(Work item)
The data below should be restated word for word, pictures omitted.

(Task input)

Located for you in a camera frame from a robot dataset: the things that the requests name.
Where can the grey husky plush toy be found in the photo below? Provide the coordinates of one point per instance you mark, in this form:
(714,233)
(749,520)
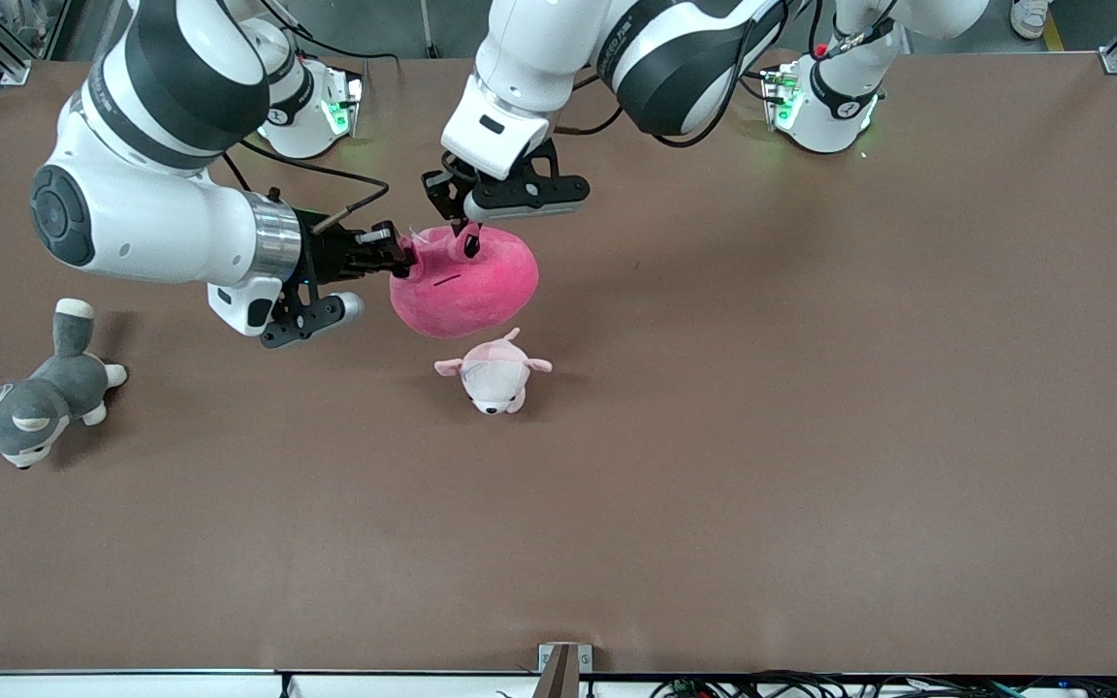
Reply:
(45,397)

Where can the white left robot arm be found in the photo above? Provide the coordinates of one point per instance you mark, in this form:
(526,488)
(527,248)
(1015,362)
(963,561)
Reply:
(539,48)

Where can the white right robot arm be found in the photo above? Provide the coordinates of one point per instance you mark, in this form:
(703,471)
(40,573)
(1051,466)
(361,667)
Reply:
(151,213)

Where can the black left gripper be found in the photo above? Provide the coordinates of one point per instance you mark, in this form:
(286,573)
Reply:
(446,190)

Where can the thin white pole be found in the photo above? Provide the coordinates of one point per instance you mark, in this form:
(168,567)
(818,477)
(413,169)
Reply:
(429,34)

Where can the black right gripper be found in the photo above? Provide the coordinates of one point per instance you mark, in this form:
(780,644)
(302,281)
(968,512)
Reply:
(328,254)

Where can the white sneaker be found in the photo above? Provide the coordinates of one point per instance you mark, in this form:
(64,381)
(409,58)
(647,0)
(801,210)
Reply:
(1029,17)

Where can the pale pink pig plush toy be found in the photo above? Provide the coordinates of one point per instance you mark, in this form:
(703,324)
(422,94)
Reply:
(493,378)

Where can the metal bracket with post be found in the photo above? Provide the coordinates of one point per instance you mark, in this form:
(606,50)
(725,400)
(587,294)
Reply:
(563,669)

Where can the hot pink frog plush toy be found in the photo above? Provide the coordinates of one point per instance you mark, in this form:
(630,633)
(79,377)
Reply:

(Completed task)
Located for you in a camera frame from a robot dataset: the things that the requests name.
Where can the grey husky plush toy be found in the photo below? Provide the coordinates of one point per instance you mark, in this form:
(714,233)
(749,520)
Reply:
(45,397)

Where can the white left robot arm be found in the photo above? Provide the coordinates of one point per instance you mark, in this form:
(526,488)
(527,248)
(1015,362)
(963,561)
Reply:
(539,48)

Where can the white right robot arm be found in the photo above? Provide the coordinates of one point per instance you mark, in this form:
(703,471)
(40,573)
(1051,466)
(361,667)
Reply:
(151,213)

Where can the black left gripper be found in the photo above? Provide the coordinates of one point per instance you mark, in this form:
(286,573)
Reply:
(446,190)

Where can the thin white pole be found in the photo above? Provide the coordinates of one point per instance you mark, in this form:
(168,567)
(818,477)
(413,169)
Reply:
(429,34)

Where can the black right gripper be found in the photo above? Provide the coordinates of one point per instance you mark, in this form:
(780,644)
(302,281)
(968,512)
Reply:
(328,254)

Where can the white sneaker be found in the photo above? Provide the coordinates of one point per instance you mark, in this form:
(64,381)
(409,58)
(647,0)
(801,210)
Reply:
(1029,17)

Where can the pale pink pig plush toy be found in the photo above? Provide the coordinates of one point per instance you mark, in this form:
(703,324)
(422,94)
Reply:
(493,378)

Where can the metal bracket with post be found in the photo above? Provide the coordinates of one point per instance you mark, in this form:
(606,50)
(725,400)
(587,294)
Reply:
(563,669)

Where can the hot pink frog plush toy be found in the photo above? Provide the coordinates of one point per instance you mark, in this form:
(630,633)
(79,377)
Reply:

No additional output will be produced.